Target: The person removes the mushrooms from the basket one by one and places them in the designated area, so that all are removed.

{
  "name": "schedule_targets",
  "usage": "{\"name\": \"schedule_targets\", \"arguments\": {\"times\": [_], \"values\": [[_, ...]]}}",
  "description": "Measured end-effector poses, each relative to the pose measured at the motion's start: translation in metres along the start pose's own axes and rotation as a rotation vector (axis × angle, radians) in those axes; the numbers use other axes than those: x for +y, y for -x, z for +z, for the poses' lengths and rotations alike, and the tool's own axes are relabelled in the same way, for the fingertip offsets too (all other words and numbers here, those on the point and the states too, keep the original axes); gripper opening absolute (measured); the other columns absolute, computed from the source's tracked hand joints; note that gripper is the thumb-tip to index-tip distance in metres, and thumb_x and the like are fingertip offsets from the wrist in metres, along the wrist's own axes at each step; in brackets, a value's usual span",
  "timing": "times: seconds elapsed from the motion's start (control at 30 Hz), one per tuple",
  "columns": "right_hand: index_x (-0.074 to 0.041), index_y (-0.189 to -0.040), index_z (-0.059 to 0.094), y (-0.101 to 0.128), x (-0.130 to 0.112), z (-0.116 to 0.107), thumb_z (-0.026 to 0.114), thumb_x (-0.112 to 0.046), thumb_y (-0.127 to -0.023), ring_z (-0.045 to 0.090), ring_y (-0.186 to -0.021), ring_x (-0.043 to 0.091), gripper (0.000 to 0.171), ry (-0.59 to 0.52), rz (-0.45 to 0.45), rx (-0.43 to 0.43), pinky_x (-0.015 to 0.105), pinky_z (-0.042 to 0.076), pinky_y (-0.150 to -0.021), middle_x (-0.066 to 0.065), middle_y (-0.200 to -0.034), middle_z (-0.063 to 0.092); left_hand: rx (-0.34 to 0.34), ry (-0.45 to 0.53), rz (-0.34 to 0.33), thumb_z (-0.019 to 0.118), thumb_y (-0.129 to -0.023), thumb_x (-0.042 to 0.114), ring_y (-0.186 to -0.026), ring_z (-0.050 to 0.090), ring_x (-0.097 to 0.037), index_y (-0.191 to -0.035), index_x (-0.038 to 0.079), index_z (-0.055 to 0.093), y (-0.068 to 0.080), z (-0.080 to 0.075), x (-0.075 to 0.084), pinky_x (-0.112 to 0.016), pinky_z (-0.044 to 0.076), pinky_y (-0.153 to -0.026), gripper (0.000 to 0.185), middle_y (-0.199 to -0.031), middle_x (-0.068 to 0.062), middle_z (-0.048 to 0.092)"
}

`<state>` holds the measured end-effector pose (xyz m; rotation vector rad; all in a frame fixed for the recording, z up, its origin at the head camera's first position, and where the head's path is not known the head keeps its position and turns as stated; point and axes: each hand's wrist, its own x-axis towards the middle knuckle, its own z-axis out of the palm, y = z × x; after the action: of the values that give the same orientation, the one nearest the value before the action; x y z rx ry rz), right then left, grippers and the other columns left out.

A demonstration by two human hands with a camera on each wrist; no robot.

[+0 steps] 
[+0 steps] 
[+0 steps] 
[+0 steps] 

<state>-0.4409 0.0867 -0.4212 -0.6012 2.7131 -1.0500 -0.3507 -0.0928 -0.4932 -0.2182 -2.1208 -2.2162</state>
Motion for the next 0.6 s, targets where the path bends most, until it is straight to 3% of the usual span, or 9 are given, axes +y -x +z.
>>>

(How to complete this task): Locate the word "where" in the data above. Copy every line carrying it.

(Task output):
`<state>` holds the measured end-effector pose (xyz m; rotation vector rad; all in a frame fixed for the recording, z up, its origin at the head camera's first position, and where the head's path is not known the head keeps its position and turns as stated; point and axes: each hand's wrist, its own x-axis towards the middle knuckle, its own z-axis out of the palm, y = z × x; after the action: of the values that give the same orientation, the one nearest the value before the action; x y z rx ry rz), right then left, grippers and the other columns left out.
Motion for the next 0.6 s, targets where the path bends most, until it is straight to 3% of the usual span, or 9 are given, axes +y -x +z.

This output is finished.